▶ **Supplied material**
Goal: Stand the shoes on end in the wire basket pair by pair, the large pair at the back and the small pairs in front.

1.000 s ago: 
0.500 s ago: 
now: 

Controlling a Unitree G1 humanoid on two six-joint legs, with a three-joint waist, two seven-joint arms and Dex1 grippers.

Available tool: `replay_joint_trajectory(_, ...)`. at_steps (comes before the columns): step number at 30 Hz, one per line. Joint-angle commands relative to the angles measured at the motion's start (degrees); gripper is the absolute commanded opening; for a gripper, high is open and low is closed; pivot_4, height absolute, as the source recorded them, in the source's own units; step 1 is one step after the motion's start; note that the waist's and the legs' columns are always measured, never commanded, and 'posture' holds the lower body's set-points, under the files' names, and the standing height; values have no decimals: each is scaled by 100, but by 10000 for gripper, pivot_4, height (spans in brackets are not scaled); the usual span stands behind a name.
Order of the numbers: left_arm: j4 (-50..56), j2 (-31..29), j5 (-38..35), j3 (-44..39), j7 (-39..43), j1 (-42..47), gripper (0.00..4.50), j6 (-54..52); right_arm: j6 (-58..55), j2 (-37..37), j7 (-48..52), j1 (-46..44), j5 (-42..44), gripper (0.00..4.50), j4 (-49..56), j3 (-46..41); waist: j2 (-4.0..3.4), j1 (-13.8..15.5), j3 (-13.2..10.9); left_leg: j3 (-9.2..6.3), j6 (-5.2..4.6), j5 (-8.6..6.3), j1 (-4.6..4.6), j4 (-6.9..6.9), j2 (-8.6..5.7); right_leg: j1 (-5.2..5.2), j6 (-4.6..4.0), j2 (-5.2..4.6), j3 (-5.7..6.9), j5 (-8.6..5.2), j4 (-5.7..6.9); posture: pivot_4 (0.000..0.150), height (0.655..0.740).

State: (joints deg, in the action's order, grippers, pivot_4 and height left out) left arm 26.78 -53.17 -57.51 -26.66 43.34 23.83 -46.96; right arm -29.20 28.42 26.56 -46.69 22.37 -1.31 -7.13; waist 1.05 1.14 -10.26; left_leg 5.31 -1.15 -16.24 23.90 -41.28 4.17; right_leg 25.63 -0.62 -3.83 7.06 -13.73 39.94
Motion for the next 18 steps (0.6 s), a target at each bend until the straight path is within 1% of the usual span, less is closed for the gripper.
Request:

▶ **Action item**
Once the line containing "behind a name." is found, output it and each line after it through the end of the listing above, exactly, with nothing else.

▶ **Task solution**
Available tool: `replay_joint_trajectory(_, ...)`. at_steps (comes before the columns): step number at 30 Hz, one per line. Joint-angle commands relative to the angles measured at the motion's start (degrees); gripper is the absolute commanded opening; for a gripper, high is open and low is closed; pivot_4, height absolute, as the source recorded them, in the source's own units; step 1 is one step after the motion's start; note that the waist's and the legs' columns are always measured, never commanded, and 'posture' holds the lower body's set-points, under the files' names, and the standing height; values have no decimals: each is scaled by 100, but by 10000 for gripper, pivot_4, height (spans in brackets are not scaled); the usual span stands behind a name.
Order of the numbers: left_arm: j4 (-50..56), j2 (-31..29), j5 (-38..35), j3 (-44..39), j7 (-39..43), j1 (-42..47), gripper (0.00..4.50), j6 (-54..52); right_arm: j6 (-58..55), j2 (-37..37), j7 (-48..52), j1 (-46..44), j5 (-42..44), gripper (0.00..4.50), j4 (-49..56), j3 (-46..41); waist: j2 (-4.0..3.4), j1 (-13.8..15.5), j3 (-13.2..10.9); left_leg: j3 (-9.2..6.3), j6 (-5.2..4.6), j5 (-8.6..6.3), j1 (-4.6..4.6), j4 (-6.9..6.9), j2 (-8.6..5.7); right_leg: j1 (-5.2..5.2), j6 (-4.6..4.0), j2 (-5.2..4.6), j3 (-5.7..6.9), j5 (-8.6..5.2), j4 (-5.7..6.9); posture: pivot_4 (0.000..0.150), height (0.655..0.740).

State: (joints deg, in the action's order, grippers, pivot_4 and height left out) left arm 26.78 -53.17 -57.51 -26.66 43.34 23.83 -46.96; right arm -29.20 28.42 26.56 -46.69 22.37 -1.31 -7.13; waist 1.05 1.14 -10.26; left_leg 5.31 -1.15 -16.24 23.90 -41.28 4.17; right_leg 25.63 -0.62 -3.83 7.06 -13.73 39.94
Motion for the next 18 steps (0.6 s), a target at each bend until the straight path is within 1% of the usual span, less is closed for the gripper.
Request:

The complete answer has been given.